- **Aim of the task**: In the data below, the answer is the run of lines from the line containing "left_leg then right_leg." through the line containing "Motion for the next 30", both included; print it exactly and nothing else.

[Items from a data source]
++++++++++++++++++++

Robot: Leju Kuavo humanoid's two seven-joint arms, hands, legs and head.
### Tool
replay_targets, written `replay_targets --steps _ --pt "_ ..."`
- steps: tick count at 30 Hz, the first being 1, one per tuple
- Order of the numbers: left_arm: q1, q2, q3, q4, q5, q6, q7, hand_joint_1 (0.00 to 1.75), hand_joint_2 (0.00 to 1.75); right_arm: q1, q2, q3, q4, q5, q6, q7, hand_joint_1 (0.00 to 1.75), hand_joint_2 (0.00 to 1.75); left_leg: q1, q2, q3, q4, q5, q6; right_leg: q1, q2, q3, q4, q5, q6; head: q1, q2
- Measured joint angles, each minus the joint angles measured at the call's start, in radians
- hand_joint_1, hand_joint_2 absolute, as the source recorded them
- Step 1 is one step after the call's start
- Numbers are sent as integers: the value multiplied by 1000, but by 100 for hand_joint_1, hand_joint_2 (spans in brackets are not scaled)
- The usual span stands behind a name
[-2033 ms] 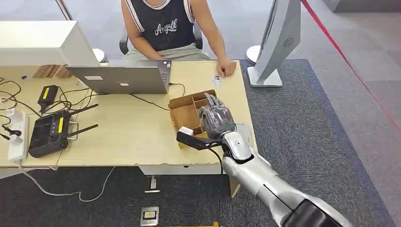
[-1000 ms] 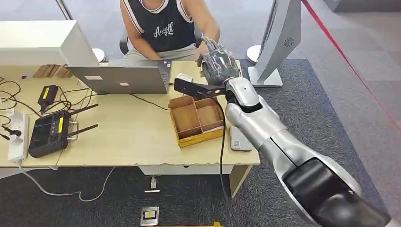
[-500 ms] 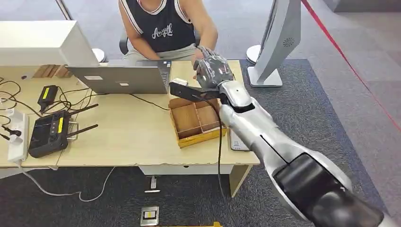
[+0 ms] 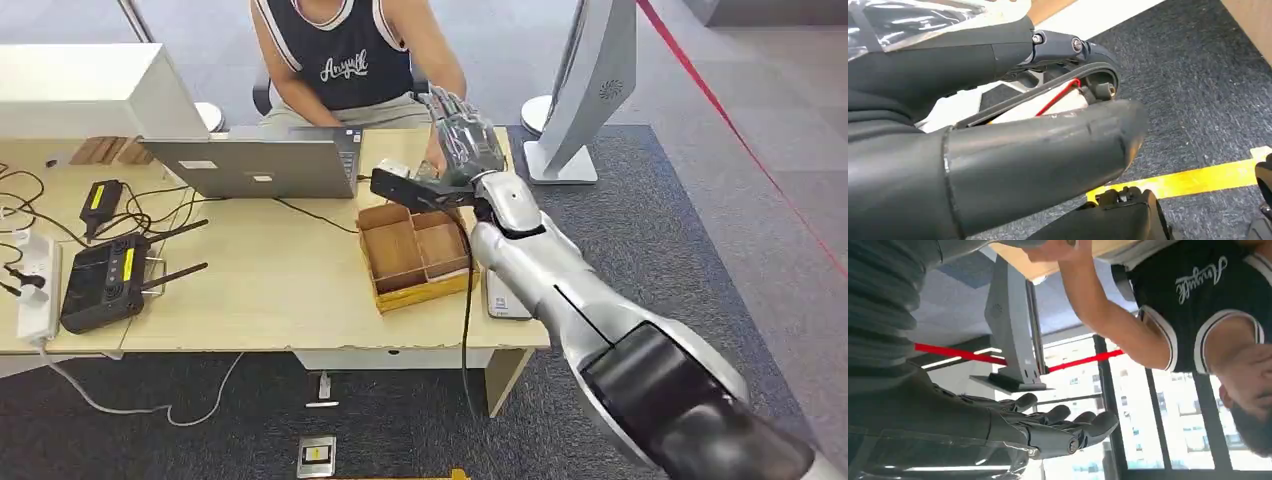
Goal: Pass the card to the sensor for recognition and then transmit it.
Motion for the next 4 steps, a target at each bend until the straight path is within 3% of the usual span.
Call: replay_targets --steps 4 --pt "1 0 1 0 16 6 10 0 0 14 -47 -7 -20 -27 -105 20 0 175 0 0 0 1 0 0 0 0 0 0 0 0 0 0"
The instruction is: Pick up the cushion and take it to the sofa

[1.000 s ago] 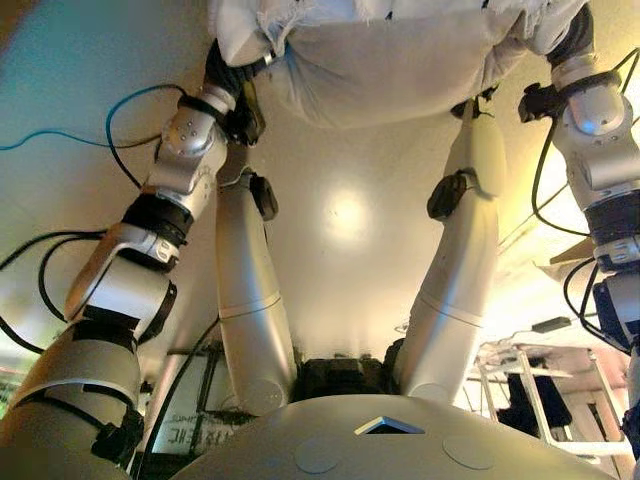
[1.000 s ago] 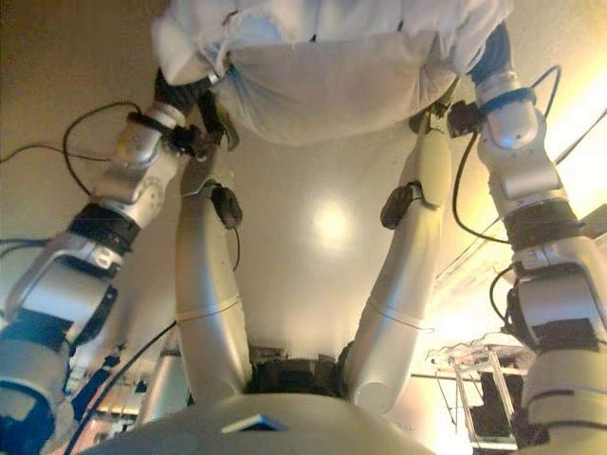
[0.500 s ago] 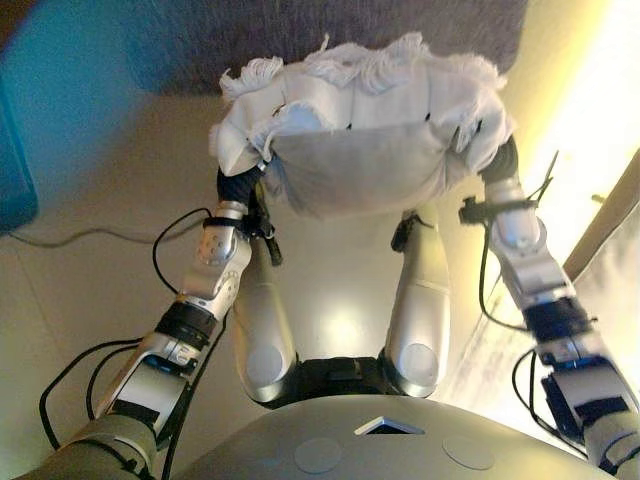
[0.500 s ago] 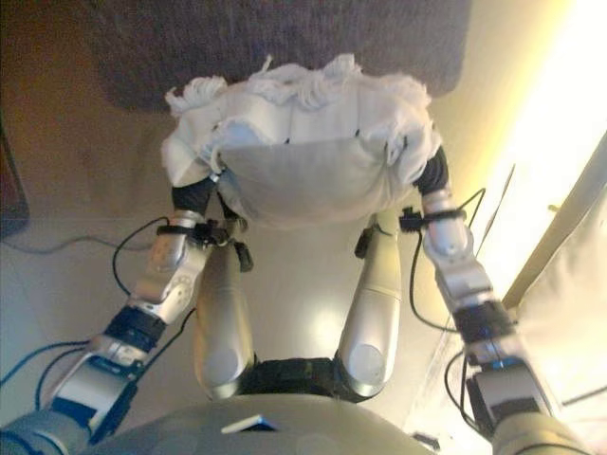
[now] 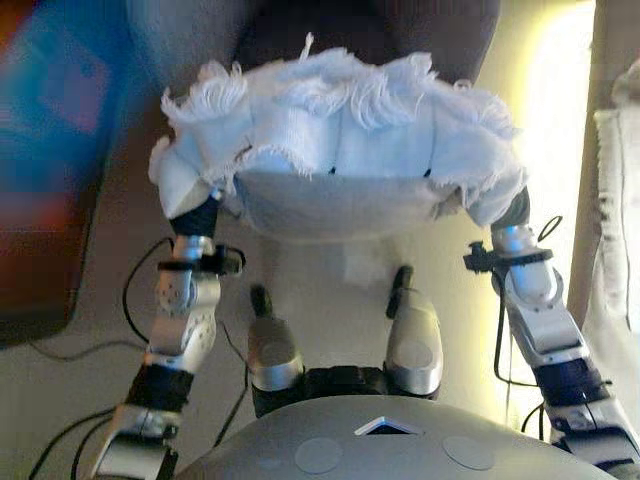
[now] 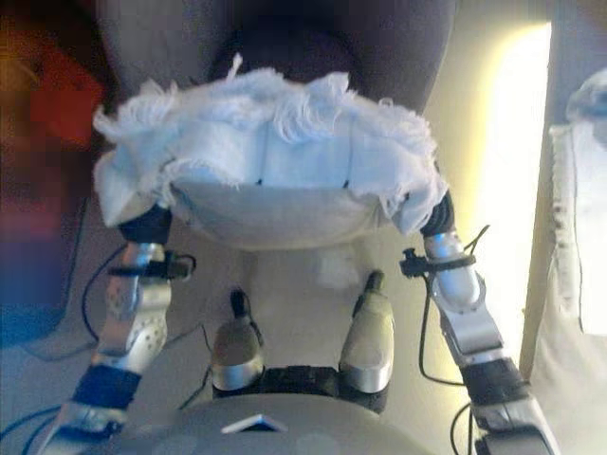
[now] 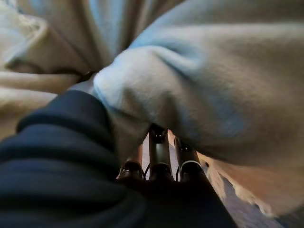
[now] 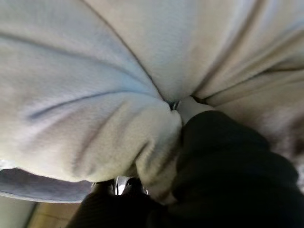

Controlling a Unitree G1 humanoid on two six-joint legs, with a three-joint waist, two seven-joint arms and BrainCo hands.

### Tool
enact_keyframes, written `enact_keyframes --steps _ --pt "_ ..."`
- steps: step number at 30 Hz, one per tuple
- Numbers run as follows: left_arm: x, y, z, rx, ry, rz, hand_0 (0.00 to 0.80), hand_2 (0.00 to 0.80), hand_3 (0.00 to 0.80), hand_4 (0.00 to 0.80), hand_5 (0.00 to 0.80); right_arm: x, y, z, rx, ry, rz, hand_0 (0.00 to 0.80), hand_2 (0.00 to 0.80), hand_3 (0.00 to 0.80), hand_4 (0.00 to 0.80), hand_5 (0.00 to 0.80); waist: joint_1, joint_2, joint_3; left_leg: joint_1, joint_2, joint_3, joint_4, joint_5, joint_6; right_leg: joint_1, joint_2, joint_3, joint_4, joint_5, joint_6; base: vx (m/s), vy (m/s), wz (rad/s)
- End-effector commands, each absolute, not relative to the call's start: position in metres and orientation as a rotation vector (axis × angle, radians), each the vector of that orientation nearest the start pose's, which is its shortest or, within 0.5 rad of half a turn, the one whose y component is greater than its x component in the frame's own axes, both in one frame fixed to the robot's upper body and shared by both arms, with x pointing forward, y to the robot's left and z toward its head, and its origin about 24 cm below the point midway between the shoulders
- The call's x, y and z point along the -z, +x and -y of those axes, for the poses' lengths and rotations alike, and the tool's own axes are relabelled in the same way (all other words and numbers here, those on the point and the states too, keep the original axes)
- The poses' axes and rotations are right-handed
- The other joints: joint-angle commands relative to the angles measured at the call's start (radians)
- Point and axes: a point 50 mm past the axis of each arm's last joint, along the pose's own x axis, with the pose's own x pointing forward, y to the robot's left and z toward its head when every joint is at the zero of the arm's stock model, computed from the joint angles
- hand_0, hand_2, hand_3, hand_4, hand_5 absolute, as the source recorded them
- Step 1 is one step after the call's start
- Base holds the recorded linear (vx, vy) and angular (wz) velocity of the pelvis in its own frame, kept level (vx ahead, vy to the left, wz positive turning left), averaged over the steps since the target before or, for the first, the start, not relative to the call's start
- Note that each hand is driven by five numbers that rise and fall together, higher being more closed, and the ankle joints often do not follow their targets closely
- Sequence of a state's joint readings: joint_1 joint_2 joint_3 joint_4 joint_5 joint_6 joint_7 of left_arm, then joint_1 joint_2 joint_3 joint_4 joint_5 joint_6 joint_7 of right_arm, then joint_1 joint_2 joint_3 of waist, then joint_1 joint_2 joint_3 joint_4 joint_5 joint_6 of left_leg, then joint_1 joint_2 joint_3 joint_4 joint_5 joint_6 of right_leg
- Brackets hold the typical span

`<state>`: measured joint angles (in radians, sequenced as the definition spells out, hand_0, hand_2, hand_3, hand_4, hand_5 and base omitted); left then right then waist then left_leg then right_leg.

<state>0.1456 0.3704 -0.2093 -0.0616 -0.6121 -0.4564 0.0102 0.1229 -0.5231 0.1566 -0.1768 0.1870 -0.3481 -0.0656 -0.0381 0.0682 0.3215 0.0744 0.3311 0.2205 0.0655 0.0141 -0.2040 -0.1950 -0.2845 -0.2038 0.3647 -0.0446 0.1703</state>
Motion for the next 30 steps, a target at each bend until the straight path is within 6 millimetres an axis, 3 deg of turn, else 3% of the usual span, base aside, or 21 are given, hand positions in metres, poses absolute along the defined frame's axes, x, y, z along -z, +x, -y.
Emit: enact_keyframes --steps 1,4,6,11,13,15,16,19,24,30 --pt "-0.087 0.212 -0.167 0.197 -0.340 0.421 0.800 0.800 0.800 0.800 0.800 -0.121 0.207 0.162 -0.308 -0.154 0.544 0.800 0.800 0.800 0.800 0.800 0.008 -0.043 -0.139 -0.030 0.090 -0.045 -0.045 0.093 0.020 0.161 0.041 0.009 -0.052 -0.102 -0.025 0.137 -0.204 0.00" --pt "-0.080 0.211 -0.171 0.126 -0.384 0.375 0.800 0.800 0.800 0.800 0.800 -0.120 0.210 0.155 -0.341 -0.162 0.533 0.800 0.800 0.800 0.800 0.800 0.023 -0.038 -0.145 -0.018 0.102 -0.086 -0.070 0.159 0.007 0.203 0.097 0.014 -0.086 -0.117 -0.047 -0.003 -0.163 -0.16" --pt "-0.083 0.213 -0.172 0.129 -0.391 0.390 0.800 0.800 0.800 0.800 0.800 -0.126 0.212 0.154 -0.347 -0.158 0.561 0.800 0.800 0.800 0.800 0.800 0.035 -0.051 -0.140 -0.047 0.069 -0.110 -0.010 0.171 0.017 0.221 0.110 0.001 -0.139 -0.092 -0.058 -0.138 -0.207 -0.26" --pt "-0.100 0.216 -0.177 0.136 -0.406 0.479 0.800 0.800 0.800 0.800 0.800 -0.138 0.212 0.163 -0.333 -0.169 0.647 0.800 0.800 0.800 0.800 0.800 0.062 -0.078 -0.154 -0.102 -0.131 -0.155 0.103 0.036 0.053 0.269 0.105 -0.043 -0.288 -0.010 -0.065 -0.128 -0.196 -0.06" --pt "-0.105 0.220 -0.176 0.136 -0.417 0.486 0.800 0.800 0.800 0.800 0.800 -0.142 0.214 0.161 -0.314 -0.171 0.671 0.800 0.800 0.800 0.800 0.800 0.061 -0.074 -0.173 -0.067 -0.206 -0.116 0.052 -0.034 0.080 0.278 0.110 -0.069 -0.319 0.008 -0.058 -0.051 -0.040 0.00" --pt "-0.104 0.222 -0.174 0.136 -0.417 0.477 0.800 0.800 0.800 0.800 0.800 -0.142 0.218 0.159 -0.294 -0.148 0.665 0.800 0.800 0.800 0.800 0.800 0.065 -0.074 -0.189 -0.049 -0.199 -0.127 0.007 -0.023 0.073 0.294 0.122 -0.064 -0.359 0.025 -0.057 -0.006 0.041 -0.03" --pt "-0.103 0.224 -0.172 0.136 -0.422 0.468 0.800 0.800 0.800 0.800 0.800 -0.140 0.219 0.156 -0.293 -0.129 0.654 0.800 0.800 0.800 0.800 0.800 0.065 -0.078 -0.199 -0.037 -0.217 -0.130 -0.003 -0.038 0.082 0.300 0.129 -0.060 -0.375 0.030 -0.059 -0.011 0.035 -0.27" --pt "-0.101 0.222 -0.169 0.127 -0.407 0.461 0.800 0.800 0.800 0.800 0.800 -0.132 0.215 0.154 -0.325 -0.110 0.602 0.800 0.800 0.800 0.800 0.800 0.047 -0.081 -0.224 -0.003 -0.222 -0.091 -0.059 -0.034 0.096 0.313 0.143 -0.053 -0.405 0.038 -0.057 -0.006 0.053 -0.15" --pt "-0.098 0.221 -0.173 0.125 -0.393 0.439 0.800 0.800 0.800 0.800 0.800 -0.125 0.211 0.156 -0.339 -0.100 0.561 0.800 0.800 0.800 0.800 0.800 0.043 -0.083 -0.242 0.040 -0.238 -0.091 -0.121 -0.033 0.115 0.333 0.153 -0.038 -0.411 0.032 -0.056 0.023 0.018 0.01" --pt "-0.099 0.223 -0.174 0.144 -0.387 0.444 0.800 0.800 0.800 0.800 0.800 -0.124 0.214 0.153 -0.321 -0.090 0.568 0.800 0.800 0.800 0.800 0.800 0.048 -0.090 -0.244 0.053 -0.246 -0.090 -0.117 -0.048 0.125 0.342 0.158 -0.035 -0.405 0.023 -0.063 0.024 -0.003 0.05"
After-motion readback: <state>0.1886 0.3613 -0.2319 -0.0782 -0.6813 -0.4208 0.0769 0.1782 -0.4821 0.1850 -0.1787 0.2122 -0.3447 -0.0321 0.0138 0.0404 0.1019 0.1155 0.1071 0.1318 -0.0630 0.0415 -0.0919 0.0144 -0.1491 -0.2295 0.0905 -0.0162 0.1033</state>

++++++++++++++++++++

- **Your solution**:
`<state>`: measured joint angles (in radians, sequenced as the definition spells out, hand_0, hand_2, hand_3, hand_4, hand_5 and base omitted); left then right then waist then left_leg then right_leg.

<state>0.1456 0.3704 -0.2093 -0.0616 -0.6121 -0.4564 0.0102 0.1229 -0.5231 0.1566 -0.1768 0.1870 -0.3481 -0.0656 -0.0381 0.0682 0.3215 0.0744 0.3311 0.2205 0.0655 0.0141 -0.2040 -0.1950 -0.2845 -0.2038 0.3647 -0.0446 0.1703</state>
Motion for the next 30 steps, a target at each bend until the straight path is within 6 millimetres an axis, 3 deg of turn, else 3% of the usual span, base aside, or 21 are given, hand positions in metres, poses absolute along the defined frame's axes, x, y, z along -z, +x, -y.

The work for this exercise is now done.